** Opening INPUT DATA block **

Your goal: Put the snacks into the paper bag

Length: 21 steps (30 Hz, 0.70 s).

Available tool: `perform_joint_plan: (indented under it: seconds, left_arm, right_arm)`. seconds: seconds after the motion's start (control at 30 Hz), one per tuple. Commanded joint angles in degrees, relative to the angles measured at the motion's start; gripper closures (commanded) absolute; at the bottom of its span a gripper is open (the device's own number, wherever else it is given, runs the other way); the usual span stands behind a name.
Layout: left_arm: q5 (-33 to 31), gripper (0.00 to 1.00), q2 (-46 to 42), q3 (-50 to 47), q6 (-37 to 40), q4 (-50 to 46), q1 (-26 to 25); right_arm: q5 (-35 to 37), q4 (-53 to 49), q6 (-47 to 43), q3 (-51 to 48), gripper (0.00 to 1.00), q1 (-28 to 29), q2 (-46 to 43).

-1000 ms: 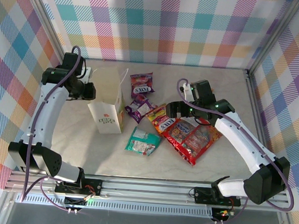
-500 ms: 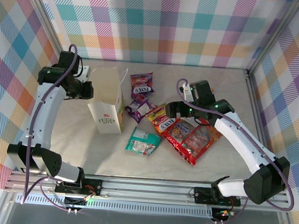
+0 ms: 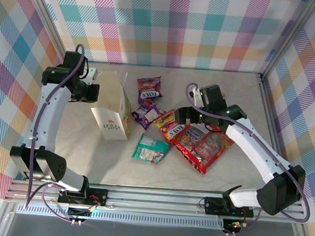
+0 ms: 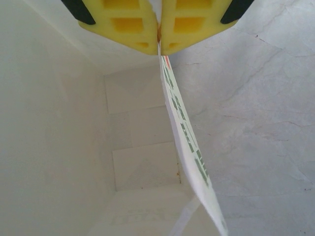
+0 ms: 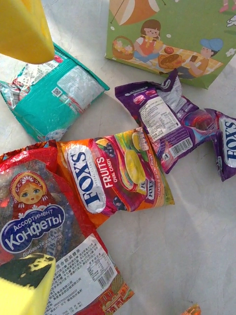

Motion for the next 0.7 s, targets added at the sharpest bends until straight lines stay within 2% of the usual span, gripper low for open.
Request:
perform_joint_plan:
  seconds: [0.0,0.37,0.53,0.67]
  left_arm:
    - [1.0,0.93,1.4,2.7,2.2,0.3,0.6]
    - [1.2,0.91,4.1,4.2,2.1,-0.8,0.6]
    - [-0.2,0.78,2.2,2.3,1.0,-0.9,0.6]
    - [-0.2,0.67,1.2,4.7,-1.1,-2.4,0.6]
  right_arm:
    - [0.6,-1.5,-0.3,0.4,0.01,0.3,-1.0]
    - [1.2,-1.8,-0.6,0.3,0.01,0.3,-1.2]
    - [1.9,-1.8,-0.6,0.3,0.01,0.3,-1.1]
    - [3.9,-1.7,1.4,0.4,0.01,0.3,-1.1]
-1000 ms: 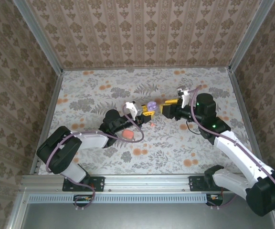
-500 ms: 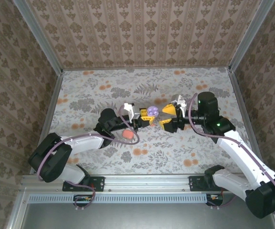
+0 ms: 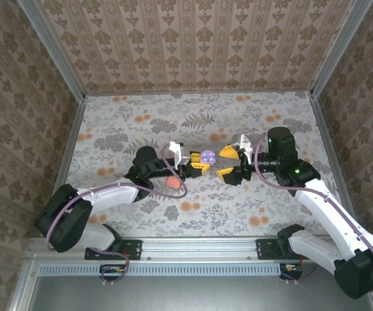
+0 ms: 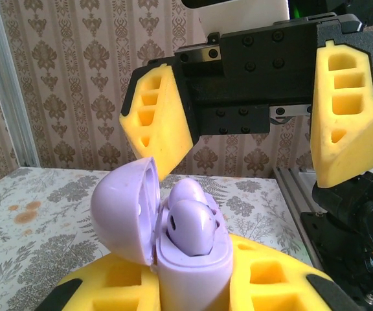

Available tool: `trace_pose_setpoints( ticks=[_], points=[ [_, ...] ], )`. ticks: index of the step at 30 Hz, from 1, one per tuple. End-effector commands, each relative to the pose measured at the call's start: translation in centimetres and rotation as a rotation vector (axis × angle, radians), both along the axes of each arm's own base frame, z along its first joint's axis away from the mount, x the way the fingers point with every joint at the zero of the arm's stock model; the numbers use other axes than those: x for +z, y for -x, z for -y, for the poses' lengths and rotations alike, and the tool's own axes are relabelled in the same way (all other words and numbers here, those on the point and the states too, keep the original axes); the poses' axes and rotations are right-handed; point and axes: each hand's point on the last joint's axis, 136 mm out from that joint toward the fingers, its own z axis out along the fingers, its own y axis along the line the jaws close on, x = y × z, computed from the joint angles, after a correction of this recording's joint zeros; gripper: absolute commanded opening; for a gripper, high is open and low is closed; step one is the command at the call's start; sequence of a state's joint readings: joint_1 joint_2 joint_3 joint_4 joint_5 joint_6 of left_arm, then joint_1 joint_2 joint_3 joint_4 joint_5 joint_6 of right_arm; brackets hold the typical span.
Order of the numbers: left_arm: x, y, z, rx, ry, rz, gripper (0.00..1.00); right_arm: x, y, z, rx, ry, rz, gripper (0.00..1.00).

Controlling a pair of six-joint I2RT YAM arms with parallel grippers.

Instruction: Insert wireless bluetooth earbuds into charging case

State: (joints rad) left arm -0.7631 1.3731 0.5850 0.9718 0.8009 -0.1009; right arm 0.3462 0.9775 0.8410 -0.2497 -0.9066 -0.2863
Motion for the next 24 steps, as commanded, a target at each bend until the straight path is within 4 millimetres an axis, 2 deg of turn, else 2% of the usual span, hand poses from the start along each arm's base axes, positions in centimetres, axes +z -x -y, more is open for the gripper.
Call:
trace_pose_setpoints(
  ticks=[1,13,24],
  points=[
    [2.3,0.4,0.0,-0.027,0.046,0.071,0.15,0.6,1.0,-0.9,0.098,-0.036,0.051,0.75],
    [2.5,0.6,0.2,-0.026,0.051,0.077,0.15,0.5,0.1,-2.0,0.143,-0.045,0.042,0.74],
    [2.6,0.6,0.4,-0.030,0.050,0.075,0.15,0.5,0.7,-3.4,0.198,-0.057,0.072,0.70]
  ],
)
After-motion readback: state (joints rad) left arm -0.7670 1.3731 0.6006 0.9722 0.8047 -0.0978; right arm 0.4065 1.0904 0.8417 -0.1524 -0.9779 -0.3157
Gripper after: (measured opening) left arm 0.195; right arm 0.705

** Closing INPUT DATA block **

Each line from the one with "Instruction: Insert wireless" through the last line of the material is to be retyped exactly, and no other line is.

Instruction: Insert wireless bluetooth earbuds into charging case

State: (joints rad) left arm -0.7631 1.3731 0.5850 0.9718 0.8009 -0.1009; right arm 0.3462 0.9775 0.8410 -0.2497 -0.9066 -0.2863
Motion for the next 24 steps, as commanded, a target at each bend until the straight path is within 4 millimetres an axis, 2 deg of turn, else 2% of the usual span, hand poses from the start along each arm's base axes, positions in centimetres, axes +z -x -y, more is open for the gripper.
Call:
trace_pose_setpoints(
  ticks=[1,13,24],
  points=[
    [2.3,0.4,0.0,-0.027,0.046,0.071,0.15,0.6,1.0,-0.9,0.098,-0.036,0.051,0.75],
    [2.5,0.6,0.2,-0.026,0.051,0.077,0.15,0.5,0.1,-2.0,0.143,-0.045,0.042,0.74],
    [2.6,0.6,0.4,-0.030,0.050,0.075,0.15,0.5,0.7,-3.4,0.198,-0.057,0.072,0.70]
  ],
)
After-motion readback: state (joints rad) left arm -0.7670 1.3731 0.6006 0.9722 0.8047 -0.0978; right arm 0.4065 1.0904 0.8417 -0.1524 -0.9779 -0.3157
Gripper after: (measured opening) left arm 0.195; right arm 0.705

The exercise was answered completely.